Department of Computer Science, University of Saskatchewan, Saskatoon, Canada.
BMC Med Inform Decis Mak. 2012 May 2;12:35. doi: 10.1186/1472-6947-12-35.
The contact networks between individuals can have a profound impact on the evolution of an infectious outbreak within a network. The impact of the interaction between contact network and disease dynamics on infection spread has been investigated using both synthetic and empirically gathered micro-contact data, establishing the utility of micro-contact data for epidemiological insight. However, the infection models tied to empirical contact data were highly stylized and were not calibrated or compared against temporally coincident infection rates, or omitted critical non-network based risk factors such as age or vaccination status.
In this paper we present an agent-based simulation model firmly grounded in disease dynamics, incorporating a detailed characterization of the natural history of infection, and 13 weeks worth of micro-contact and participant health and risk factor information gathered during the 2009 H1N1 flu pandemic.

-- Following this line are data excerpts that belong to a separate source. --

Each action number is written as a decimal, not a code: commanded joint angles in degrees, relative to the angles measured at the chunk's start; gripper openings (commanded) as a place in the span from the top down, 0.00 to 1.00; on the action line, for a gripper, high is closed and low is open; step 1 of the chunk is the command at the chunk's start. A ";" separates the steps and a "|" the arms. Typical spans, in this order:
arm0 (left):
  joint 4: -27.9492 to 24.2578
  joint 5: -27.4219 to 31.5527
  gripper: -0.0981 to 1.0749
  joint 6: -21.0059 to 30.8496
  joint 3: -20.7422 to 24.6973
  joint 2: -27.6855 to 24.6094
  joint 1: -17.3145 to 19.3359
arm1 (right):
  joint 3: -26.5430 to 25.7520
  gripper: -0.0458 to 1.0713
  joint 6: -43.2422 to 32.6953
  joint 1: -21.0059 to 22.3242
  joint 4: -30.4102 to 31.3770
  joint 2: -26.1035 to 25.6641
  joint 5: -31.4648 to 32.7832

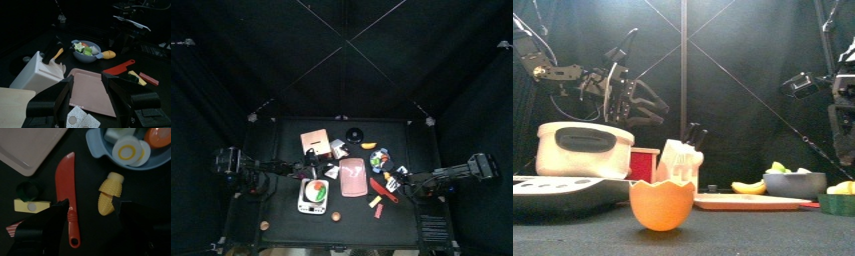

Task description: Grab corn

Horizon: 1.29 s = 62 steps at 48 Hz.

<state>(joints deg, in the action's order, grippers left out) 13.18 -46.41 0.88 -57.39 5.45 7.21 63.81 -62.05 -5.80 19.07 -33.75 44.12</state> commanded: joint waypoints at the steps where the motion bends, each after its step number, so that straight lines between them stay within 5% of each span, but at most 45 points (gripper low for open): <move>1: 0.00 -0.35 0.19 0.00 0.44 0.53 -0.09 | 0.44 0.08 -0.18 0.00 0.00 0.26 0.09; 43: -0.09 -0.35 0.19 -0.09 0.26 0.53 0.26 | 3.34 0.09 -0.09 5.98 0.79 10.81 -10.72; 62: -0.09 -0.35 0.19 -0.09 0.18 0.62 0.18 | 1.49 0.40 -0.09 4.57 -0.62 10.11 -10.28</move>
<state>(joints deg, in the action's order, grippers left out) 13.18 -46.41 0.88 -57.74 5.45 7.21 66.80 -62.05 -0.62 18.63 -22.68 33.75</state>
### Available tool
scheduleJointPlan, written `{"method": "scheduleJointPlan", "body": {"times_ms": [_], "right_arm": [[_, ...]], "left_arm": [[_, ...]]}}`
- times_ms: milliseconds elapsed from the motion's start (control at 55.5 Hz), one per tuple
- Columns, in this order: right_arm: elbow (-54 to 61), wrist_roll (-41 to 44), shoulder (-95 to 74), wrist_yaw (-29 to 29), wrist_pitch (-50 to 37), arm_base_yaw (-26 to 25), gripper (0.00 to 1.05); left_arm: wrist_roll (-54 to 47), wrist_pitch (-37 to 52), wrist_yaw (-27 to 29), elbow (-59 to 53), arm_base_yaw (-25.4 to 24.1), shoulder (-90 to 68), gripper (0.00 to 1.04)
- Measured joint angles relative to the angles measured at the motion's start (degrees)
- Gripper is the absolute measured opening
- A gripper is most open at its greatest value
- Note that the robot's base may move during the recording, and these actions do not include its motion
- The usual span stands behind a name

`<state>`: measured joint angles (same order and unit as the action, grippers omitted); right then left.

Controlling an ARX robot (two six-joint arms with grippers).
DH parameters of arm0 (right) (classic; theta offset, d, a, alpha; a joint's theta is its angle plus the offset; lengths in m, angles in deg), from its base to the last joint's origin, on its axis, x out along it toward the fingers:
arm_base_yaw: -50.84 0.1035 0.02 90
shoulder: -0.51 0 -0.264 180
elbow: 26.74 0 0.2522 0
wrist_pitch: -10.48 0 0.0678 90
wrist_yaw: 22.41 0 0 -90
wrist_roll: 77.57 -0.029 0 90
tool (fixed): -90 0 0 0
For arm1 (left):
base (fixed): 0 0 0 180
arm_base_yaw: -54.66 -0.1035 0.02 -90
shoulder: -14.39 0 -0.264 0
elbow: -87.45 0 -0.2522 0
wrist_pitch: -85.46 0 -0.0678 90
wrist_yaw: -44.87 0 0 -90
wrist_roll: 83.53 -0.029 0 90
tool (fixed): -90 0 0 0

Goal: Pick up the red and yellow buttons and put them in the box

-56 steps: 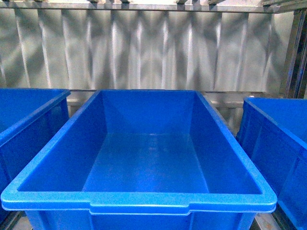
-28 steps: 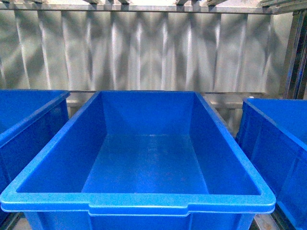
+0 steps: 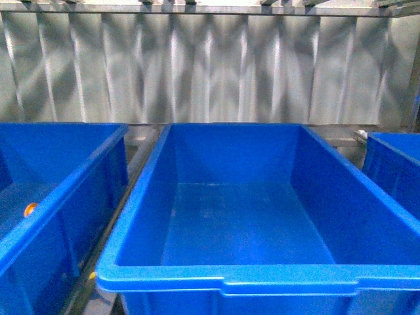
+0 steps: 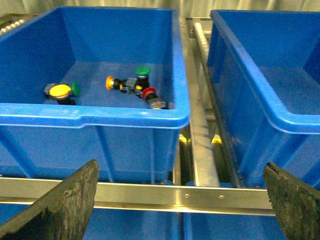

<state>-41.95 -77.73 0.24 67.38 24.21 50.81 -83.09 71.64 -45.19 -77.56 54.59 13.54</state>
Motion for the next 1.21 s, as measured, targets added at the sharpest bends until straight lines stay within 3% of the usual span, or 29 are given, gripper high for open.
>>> {"method": "scheduleJointPlan", "body": {"times_ms": [1207], "right_arm": [[0.15, 0.00, 0.02, 0.22, 0.07, 0.00, 0.98]], "left_arm": [[0.00, 0.02, 0.09, 0.00, 0.07, 0.00, 0.97]]}}
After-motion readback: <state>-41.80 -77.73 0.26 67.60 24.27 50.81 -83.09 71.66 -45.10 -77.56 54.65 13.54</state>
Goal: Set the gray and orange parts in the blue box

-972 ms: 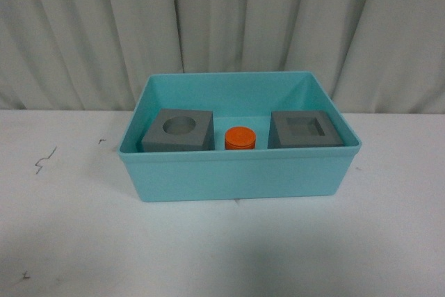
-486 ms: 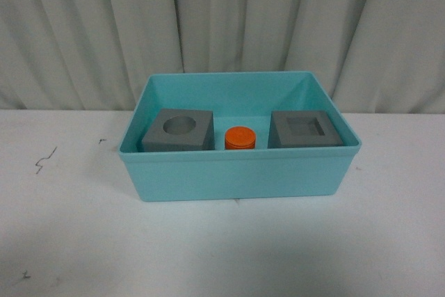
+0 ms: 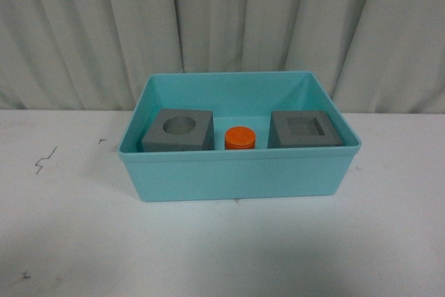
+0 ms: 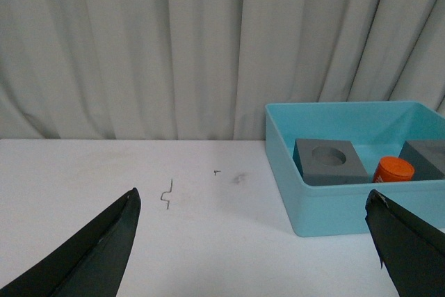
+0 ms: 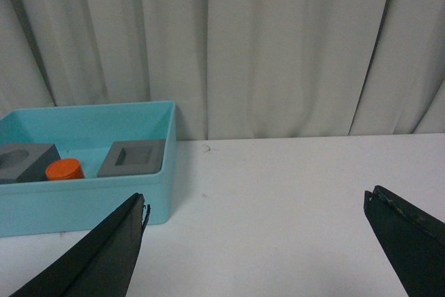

We demonstrate that the micro-contact data-based model yields results consistent with the case counts observed in the study population, derive novel metrics based on the logarithm of the time degree for evaluating individual risk based on contact dynamic properties, and present preliminary findings pertaining to the impact of internal network structures on the spread of disease at an individual level.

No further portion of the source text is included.